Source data
^^^^^^^^^^^^^^^^
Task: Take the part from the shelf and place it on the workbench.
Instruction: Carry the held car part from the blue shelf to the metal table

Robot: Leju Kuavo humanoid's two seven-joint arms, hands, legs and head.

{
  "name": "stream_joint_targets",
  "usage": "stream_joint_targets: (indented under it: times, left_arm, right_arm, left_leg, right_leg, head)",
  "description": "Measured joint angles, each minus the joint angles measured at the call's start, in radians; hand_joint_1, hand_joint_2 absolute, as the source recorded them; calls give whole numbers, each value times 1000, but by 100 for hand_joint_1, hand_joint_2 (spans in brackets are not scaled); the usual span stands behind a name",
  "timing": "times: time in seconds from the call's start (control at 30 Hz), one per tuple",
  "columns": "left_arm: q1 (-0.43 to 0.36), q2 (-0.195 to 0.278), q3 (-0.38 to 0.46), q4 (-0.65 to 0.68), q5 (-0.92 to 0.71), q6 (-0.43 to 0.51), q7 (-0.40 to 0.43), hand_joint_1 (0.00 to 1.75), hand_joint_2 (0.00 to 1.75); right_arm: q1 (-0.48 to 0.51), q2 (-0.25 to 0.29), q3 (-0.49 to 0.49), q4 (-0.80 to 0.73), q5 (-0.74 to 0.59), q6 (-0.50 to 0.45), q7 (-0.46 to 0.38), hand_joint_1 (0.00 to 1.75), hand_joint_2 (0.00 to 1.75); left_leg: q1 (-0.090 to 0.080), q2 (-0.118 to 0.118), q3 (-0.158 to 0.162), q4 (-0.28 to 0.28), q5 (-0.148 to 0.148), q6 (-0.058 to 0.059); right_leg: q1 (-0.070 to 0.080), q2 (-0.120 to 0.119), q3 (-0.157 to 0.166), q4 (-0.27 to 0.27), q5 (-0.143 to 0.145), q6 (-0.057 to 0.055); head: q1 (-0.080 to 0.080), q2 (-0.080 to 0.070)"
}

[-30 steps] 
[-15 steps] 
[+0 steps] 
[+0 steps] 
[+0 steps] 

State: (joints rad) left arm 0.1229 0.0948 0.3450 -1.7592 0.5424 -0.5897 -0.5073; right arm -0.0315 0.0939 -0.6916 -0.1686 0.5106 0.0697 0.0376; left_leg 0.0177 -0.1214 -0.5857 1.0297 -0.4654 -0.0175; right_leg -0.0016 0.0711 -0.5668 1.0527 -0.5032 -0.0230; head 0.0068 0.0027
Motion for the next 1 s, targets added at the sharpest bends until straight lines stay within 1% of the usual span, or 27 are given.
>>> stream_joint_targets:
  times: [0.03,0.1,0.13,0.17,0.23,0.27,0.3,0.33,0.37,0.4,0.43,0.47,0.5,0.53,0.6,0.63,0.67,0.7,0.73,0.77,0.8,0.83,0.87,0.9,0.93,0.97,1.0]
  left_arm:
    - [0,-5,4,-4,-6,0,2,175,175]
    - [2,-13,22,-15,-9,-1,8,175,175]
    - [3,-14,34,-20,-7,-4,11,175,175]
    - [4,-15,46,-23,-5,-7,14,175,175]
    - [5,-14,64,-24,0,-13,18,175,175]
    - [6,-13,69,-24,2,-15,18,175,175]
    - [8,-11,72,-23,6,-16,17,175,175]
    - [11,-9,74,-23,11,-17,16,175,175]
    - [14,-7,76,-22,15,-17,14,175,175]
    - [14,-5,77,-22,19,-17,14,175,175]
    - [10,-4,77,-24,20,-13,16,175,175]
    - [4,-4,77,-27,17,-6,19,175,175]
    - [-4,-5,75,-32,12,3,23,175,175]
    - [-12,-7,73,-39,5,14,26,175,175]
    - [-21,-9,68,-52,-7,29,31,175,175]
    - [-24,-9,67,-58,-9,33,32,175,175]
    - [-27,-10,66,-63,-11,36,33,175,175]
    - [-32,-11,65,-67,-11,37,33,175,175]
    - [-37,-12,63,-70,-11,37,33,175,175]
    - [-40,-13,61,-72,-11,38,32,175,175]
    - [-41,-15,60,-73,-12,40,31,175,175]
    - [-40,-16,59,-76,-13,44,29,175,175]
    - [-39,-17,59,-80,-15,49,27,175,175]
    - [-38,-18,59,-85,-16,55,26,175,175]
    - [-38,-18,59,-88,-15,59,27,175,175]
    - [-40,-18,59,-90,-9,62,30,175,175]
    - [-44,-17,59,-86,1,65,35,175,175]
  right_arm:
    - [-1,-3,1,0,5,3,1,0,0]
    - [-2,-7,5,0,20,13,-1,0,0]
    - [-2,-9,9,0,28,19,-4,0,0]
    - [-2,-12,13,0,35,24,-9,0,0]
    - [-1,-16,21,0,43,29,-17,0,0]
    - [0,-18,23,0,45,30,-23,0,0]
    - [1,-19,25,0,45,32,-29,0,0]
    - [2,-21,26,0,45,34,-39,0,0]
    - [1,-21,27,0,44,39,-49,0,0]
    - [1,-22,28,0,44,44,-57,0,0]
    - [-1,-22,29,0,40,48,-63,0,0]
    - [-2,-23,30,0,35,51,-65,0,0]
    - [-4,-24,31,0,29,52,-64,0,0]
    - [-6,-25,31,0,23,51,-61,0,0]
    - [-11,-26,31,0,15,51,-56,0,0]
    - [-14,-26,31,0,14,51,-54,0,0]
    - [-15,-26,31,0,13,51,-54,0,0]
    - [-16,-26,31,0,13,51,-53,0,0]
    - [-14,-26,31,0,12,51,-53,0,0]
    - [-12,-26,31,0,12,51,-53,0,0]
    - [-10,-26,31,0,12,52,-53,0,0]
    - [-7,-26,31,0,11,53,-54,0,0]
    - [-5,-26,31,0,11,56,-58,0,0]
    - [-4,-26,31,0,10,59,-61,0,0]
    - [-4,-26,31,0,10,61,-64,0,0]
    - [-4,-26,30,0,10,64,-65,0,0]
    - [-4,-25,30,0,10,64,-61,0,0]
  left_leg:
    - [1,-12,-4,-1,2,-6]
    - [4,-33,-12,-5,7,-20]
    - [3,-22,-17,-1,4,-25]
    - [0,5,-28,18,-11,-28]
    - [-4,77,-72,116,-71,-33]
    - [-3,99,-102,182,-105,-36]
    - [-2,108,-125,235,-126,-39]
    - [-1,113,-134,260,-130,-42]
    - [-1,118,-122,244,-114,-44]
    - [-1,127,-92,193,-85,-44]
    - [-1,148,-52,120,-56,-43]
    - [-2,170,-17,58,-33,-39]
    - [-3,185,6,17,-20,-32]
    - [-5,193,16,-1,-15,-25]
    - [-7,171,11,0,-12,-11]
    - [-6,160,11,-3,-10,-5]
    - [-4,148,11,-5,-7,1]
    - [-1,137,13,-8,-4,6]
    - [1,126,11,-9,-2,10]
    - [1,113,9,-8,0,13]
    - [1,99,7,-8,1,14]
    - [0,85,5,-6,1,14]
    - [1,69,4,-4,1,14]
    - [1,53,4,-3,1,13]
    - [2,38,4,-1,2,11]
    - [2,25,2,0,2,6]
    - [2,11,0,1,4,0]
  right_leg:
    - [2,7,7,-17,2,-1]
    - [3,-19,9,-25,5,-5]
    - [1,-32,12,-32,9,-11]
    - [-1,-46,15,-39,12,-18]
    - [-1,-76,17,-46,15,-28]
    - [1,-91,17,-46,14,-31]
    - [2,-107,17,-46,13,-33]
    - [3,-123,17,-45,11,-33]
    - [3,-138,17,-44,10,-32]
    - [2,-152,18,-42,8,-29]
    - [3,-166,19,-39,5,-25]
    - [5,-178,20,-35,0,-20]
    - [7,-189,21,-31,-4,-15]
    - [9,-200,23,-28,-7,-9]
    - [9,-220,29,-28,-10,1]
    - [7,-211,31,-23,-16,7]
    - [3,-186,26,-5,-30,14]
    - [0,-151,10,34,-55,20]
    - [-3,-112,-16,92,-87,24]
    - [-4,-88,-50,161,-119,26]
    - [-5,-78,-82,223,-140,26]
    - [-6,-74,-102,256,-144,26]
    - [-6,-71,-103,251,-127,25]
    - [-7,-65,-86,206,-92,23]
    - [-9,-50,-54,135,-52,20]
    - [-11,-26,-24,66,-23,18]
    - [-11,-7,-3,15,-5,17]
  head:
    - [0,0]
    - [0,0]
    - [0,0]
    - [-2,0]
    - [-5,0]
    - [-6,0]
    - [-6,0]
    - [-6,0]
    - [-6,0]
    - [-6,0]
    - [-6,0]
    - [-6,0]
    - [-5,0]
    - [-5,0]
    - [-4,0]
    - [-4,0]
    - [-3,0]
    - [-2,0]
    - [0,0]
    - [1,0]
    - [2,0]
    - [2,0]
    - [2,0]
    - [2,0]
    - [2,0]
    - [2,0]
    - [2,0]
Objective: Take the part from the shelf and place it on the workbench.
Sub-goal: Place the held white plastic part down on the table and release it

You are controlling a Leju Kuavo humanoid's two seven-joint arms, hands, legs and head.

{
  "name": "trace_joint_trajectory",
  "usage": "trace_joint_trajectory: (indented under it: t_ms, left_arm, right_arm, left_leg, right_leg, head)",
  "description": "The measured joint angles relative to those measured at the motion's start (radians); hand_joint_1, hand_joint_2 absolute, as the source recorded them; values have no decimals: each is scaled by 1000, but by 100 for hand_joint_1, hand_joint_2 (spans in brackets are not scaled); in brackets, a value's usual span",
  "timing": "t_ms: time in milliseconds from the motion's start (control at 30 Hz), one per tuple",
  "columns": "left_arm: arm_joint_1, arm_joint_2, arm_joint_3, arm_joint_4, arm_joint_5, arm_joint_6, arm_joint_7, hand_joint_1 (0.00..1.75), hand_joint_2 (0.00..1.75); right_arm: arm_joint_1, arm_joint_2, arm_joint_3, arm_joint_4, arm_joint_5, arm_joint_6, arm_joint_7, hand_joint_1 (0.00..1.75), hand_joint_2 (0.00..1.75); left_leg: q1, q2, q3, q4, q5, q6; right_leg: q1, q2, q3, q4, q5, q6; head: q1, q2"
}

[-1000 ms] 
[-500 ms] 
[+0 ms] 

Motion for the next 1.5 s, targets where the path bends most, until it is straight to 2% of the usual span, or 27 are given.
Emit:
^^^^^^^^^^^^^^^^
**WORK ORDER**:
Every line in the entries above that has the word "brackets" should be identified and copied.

**ANSWER BOX**:
  "description": "Measured joint angles, each minus the joint angles measured at the call's start, in radians; hand_joint_1, hand_joint_2 absolute, as the source recorded them; calls give whole numbers, each value times 1000, but by 100 for hand_joint_1, hand_joint_2 (spans in brackets are not scaled); the usual span stands behind a name",
  "description": "The measured joint angles relative to those measured at the motion's start (radians); hand_joint_1, hand_joint_2 absolute, as the source recorded them; values have no decimals: each is scaled by 1000, but by 100 for hand_joint_1, hand_joint_2 (spans in brackets are not scaled); in brackets, a value's usual span",

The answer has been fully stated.